Non solo: Fava nel documento ricorda come “da qualche anno Moody’s, nota agenzia internazionale di rating, riconosce come la Lombardia sia assai più virtuosa dello Stato italiano e l’ha confermato anche per il 2016 attribuendole il titolo di merito creditizio “Baa1”, superiore a quello dello Stato centrale (che è “Baa2”, con outlook negativo); la Lombardia è la Regione che ha meno dipendenti pubblici (circa 41 ogni mille abitanti, meglio della Germania, della Spagna e del Regno Unito) e il rapporto fra i dipendenti pubblici e la popolazione residente è del 4,02 per cento, contro il 5,18 per cento del resto del Paese; il costo del lavoro dei dipendenti pubblici di gran lunga più basso rispetto al resto del Paese:18,75 euro (al secondo posto c’è il Veneto con 29,38 euro, al terzo c’è l’Emilia Romagna con 35,22 euro e il costo medio per le Regioni a Statuto ordinario è di circa 39 euro), a tanto ammonta infatti il costo della macchina amministrativa regionale per ogni cittadino lombardo; la Lombardia è la Regione che vanta la spesa statale per abitante, al netto degli interessi, più bassa in assoluto (2.447 euro, contro una media nazionale di 3.658 euro), nonostante sia la Regione più produttiva e la più generosa in termini di gettito fiscale; un recente studio di Eupolis Lombardia, l’Ente di ricerche e Studi della regione Lombardia rileva, prudenzialmente, che le regioni del Nord vantano nel loro complesso un residuo fiscale di ben 74 miliardi di euro, con la Lombardia che da sola ne produce quasi il 70%; per la CGIA di Mestre il residuo fiscale delle Regioni del Nord ammonta addirittura a 100 miliardi di euro annui; in termini pro-capite, la Lombardia si conferma la regione con il residuo fiscale maggiore (4.939 euro). Le altre regioni a Statuto   ordinario del Nord registrano un residuo medio annuo di circa 3.000 euro”.

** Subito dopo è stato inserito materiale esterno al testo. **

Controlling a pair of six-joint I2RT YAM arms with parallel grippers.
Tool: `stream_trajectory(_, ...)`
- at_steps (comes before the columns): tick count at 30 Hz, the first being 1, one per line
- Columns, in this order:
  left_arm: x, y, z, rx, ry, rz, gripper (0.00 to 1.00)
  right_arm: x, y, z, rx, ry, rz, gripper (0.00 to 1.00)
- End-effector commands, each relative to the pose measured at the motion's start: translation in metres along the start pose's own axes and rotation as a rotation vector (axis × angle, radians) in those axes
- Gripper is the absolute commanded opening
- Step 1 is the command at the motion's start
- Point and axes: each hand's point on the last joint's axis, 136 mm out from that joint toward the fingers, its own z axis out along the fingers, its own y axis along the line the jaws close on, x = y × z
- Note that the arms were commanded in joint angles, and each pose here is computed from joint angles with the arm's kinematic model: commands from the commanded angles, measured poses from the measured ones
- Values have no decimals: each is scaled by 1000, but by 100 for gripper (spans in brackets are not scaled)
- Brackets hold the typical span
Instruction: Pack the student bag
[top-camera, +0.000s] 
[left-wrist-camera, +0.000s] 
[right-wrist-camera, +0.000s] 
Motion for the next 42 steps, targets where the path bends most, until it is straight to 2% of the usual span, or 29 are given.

Fava conclude il testo del suo ordine del giorno con altri dati documentati. “I residui fiscali negativi   più ingenti, per contro, si concentrano soprattutto al Sud: in particolare in Sicilia (-17,7 miliardi), Campania (-13,3 miliardi), Calabria (-10,3 miliardi) e Puglia (-9,7 miliardi); per il periodo preso in esame (2009-2012) i cittadini delle regioni del Nord (ma anche toscani e laziali) versano all’erario un surplus di risorse che solo in minima parte ritorna sotto forma di trasferimenti e servizi pubblici, dal momento che quel surplus di risorse (pari, in media, a ben 86 miliardi di euro) serve per mantenere lo Stato centrale e le altre regioni, la maggior parte della Penisola, che hanno i bilanci in rosso; la ricerca di Eupolis  Lombardia sottolinea che ”Vi sono ingenti differenze tra le regioni italiane, con residui fiscali positivi al  Nord, soprattutto nelle regioni a Statuto ordinario, Lombardia in testa, e negativi al Sud”; per eliminare  tale situazione, lo studio propone tre strade: “Il superamento dei criteri di ripartizione delle risorse  statali basato sulla spesa storica, la  rimodulazione della struttura impositiva e dei meccanismi perequativi, l’individuazione di nuovi margini di autonomia regionale che consentano di trattenere una quantità maggiore di risorse”; a causa della crisi economica Regione Lombardia ha visto le proprie aziende perdere competitività a livello internazionale; è assolutamente indispensabile ridurre la pressione fiscale complessiva sulle aziende lombarde; a seguito della riforma delle Province diventa importante il ruolo della Regione come ente principale di sostegno alle politiche territoriali dei comuni e delle province stesse, ruolo che attualmente non è possibile svolgere a fronte ai continui tagli subiti negli ultimi anni. E’ dunque opportuno informare i nostri concittadini relativamente al residuo fiscale della Lombardia, affinché prendano atto, in termini numerici, del divario economico attualmente esistente”.